With the help of AI technologies, healthcare professionals will be able to move towards more time with the patient, and better optimize treatment orientation.
MedicalExpo e-magazine: Can the machine make mistakes?
Fredrik Brag: The machine can make mistakes because not all cancers are the same and there are subclasses of minority cancers that will be different. Often, if you don’t have enough data on these subclasses to work with the machine so that it understands exactly what the differences are, errors are possible.
But it’s just a matter of time and having enough actionable data to continue to train the machine further.
MedicalExpo e-magazine: Can your technology be applied to fields other than radiology?
Fredrik Brag: Yes, it can be applied to many fields, but for the moment radiology is the field where it is best applied because all the information is already digitalized. By its essence, an image is digital, so we already have everything in place to measure and analyze it. Imaging is 85% of all medical data in the world because an image is a colossal amount of information. Moreover, the image follows the patient in all the different steps of the care pathway (it can be for a screening program, a diagnostic program, etc.).
In the future, we will still use imaging for early diagnosis, but when we want to monitor a patient for the recurrence of a cancer, for example, we will be able to use what is starting to develop and which is called liquid biopsy. With liquid biopsies, we look at the markers in the blood. To do this, we do a blood test and we try to see if we can find tumor cells in the blood to predict if there is a cancer or not.

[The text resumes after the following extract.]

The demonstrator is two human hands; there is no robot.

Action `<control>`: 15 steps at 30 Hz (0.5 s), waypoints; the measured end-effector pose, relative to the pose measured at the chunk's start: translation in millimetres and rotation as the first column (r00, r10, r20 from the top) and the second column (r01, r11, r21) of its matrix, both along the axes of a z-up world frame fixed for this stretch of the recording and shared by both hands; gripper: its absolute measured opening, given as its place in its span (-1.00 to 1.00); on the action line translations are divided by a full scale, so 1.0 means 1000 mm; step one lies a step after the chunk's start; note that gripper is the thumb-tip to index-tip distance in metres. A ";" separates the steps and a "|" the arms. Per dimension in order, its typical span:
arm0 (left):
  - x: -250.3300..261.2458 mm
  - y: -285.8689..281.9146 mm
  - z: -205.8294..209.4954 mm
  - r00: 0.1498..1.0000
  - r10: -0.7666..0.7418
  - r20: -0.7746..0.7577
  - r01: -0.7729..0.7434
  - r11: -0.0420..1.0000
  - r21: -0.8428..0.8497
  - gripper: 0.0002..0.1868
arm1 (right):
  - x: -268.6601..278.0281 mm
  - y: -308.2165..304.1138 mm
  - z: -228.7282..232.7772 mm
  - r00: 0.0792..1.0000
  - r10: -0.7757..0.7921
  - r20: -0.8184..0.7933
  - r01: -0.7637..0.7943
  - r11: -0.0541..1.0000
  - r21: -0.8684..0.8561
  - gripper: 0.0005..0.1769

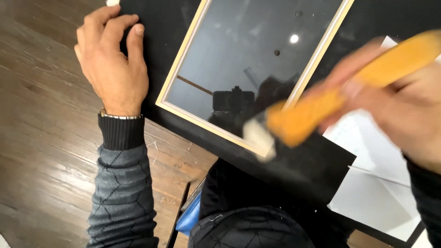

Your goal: The recorder is framing a piece of artwork, including cutting materials and cleaning the glass.

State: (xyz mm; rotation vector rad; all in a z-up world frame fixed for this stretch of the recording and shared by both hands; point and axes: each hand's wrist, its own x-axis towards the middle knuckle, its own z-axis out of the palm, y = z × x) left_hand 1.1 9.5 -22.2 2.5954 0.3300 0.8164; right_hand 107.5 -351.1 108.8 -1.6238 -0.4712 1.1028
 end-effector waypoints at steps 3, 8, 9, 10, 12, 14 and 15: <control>-0.005 0.000 0.000 1.000 0.001 -0.003 -0.001 1.000 0.026 -0.90 | -0.005 0.004 -0.005 0.914 -0.322 0.245 0.307 0.947 0.098 -0.84; -0.001 0.000 0.002 1.000 0.017 -0.020 -0.017 1.000 -0.002 -0.83 | -0.011 0.005 0.008 0.982 0.149 0.119 -0.150 0.989 -0.005 -0.79; -0.003 -0.001 0.001 0.999 0.019 -0.034 -0.019 1.000 -0.007 -0.83 | -0.012 0.010 0.010 0.983 0.152 0.104 -0.152 0.988 -0.007 -0.79; -0.005 -0.003 0.001 0.998 0.035 -0.057 -0.036 0.999 -0.016 -0.87 | -0.014 0.014 0.011 0.979 -0.071 0.189 0.068 0.997 0.023 -0.77; -0.006 -0.002 0.002 0.996 0.055 -0.066 -0.056 0.998 -0.015 -0.91 | -0.015 0.018 0.006 0.917 -0.290 0.274 0.279 0.957 0.081 -0.76; -0.002 0.000 0.002 1.000 0.006 -0.001 -0.006 1.000 0.000 -0.89 | -0.016 0.015 -0.006 0.959 -0.108 0.263 0.126 0.991 -0.049 -0.83; 0.000 0.000 0.003 1.000 0.006 -0.002 -0.006 1.000 -0.001 -0.89 | -0.018 0.020 0.001 0.959 -0.108 0.263 0.125 0.991 -0.050 -0.83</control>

The advantage of liquid biopsies is that you can look at several different types of cancer at once. The disadvantage is that it doesn’t work at all for early-stage cancers because for some early-stage cancers, there are no markers in the blood by definition. For these cancers, by the time it is in the blood, it means that it is in a more advanced stage and obviously no longer an early stage cancer.
So imaging is by far the best vector for this. But in the future we will be able to see combinations of imaging and liquid biopsies attached to AI, whether it be for early diagnosis or treatment.